[Data records]

Segment Open

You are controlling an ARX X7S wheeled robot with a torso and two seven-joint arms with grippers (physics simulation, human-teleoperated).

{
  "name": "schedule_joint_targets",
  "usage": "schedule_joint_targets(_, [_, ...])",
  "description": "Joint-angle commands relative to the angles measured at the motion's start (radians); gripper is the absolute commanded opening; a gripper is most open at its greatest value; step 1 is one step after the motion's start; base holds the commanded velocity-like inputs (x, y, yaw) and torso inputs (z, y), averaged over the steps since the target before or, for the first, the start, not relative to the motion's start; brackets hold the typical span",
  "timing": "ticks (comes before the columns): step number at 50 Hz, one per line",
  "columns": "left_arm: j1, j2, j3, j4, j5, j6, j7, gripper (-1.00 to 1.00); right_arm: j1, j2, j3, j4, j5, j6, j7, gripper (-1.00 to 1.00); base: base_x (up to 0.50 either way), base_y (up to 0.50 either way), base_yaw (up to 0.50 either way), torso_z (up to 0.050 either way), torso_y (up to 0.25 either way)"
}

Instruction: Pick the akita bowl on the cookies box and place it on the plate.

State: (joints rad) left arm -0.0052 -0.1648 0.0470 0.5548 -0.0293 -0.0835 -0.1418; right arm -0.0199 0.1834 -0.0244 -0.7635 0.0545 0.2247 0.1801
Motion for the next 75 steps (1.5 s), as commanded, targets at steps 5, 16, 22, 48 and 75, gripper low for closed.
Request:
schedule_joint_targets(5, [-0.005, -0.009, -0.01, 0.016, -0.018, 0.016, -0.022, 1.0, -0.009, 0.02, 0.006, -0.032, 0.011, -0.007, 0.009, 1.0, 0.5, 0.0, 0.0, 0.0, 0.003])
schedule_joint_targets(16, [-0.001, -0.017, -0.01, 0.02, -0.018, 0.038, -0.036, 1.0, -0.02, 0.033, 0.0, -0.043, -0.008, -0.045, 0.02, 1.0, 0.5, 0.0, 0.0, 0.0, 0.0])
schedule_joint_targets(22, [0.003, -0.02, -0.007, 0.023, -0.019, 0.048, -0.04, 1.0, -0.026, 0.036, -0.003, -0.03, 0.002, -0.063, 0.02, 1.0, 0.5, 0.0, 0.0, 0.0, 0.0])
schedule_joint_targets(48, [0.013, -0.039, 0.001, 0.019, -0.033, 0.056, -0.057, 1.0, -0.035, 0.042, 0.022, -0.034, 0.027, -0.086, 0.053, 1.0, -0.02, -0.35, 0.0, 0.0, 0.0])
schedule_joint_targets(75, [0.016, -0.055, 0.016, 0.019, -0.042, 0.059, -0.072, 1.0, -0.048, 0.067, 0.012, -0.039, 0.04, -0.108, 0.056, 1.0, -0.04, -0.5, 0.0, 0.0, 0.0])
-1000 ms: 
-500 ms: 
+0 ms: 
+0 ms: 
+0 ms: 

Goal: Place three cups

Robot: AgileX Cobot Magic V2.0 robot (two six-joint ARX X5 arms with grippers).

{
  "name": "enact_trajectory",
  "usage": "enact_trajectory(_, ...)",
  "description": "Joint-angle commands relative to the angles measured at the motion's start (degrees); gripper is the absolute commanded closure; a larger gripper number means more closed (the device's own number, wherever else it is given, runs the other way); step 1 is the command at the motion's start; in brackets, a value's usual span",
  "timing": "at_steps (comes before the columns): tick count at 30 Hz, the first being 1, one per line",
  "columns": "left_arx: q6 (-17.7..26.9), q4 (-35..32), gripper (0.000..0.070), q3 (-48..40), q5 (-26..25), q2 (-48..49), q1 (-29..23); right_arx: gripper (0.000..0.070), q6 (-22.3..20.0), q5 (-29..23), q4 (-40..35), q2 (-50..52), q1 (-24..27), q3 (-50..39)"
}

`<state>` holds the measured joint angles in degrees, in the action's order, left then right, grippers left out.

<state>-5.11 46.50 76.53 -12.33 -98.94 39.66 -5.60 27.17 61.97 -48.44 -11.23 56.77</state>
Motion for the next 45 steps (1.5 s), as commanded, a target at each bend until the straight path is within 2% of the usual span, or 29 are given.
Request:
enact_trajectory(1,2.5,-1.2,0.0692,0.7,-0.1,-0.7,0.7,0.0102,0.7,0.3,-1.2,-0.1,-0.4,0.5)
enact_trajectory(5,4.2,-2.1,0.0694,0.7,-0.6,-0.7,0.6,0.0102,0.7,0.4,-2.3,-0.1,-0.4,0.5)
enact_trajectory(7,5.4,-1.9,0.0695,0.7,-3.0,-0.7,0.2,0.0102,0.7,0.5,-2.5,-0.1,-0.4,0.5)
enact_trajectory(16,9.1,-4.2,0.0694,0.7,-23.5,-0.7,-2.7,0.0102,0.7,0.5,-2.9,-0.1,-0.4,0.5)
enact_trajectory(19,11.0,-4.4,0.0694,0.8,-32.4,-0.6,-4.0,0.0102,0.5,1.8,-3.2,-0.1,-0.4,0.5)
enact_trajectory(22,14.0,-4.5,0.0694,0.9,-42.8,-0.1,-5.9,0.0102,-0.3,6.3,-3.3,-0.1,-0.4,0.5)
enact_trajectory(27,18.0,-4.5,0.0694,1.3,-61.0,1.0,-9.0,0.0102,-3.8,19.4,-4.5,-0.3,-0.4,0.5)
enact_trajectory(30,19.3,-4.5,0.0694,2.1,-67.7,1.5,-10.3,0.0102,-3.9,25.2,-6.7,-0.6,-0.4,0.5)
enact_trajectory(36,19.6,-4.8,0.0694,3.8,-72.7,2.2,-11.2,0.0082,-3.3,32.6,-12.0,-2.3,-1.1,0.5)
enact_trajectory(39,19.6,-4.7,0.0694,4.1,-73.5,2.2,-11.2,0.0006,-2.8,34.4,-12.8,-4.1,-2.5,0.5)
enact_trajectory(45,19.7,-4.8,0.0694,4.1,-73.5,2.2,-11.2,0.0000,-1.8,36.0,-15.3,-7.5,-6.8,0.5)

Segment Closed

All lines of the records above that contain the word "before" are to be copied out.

#### EXERCISE RESPONSE
  "description": "Joint-angle commands relative to the angles measured at the motion's start (radians); gripper is the absolute commanded opening; a gripper is most open at its greatest value; step 1 is one step after the motion's start; base holds the commanded velocity-like inputs (x, y, yaw) and torso inputs (z, y), averaged over the steps since the target before or, for the first, the start, not relative to the motion's start; brackets hold the typical span",
  "timing": "ticks (comes before the columns): step number at 50 Hz, one per line",
  "timing": "at_steps (comes before the columns): tick count at 30 Hz, the first being 1, one per line",

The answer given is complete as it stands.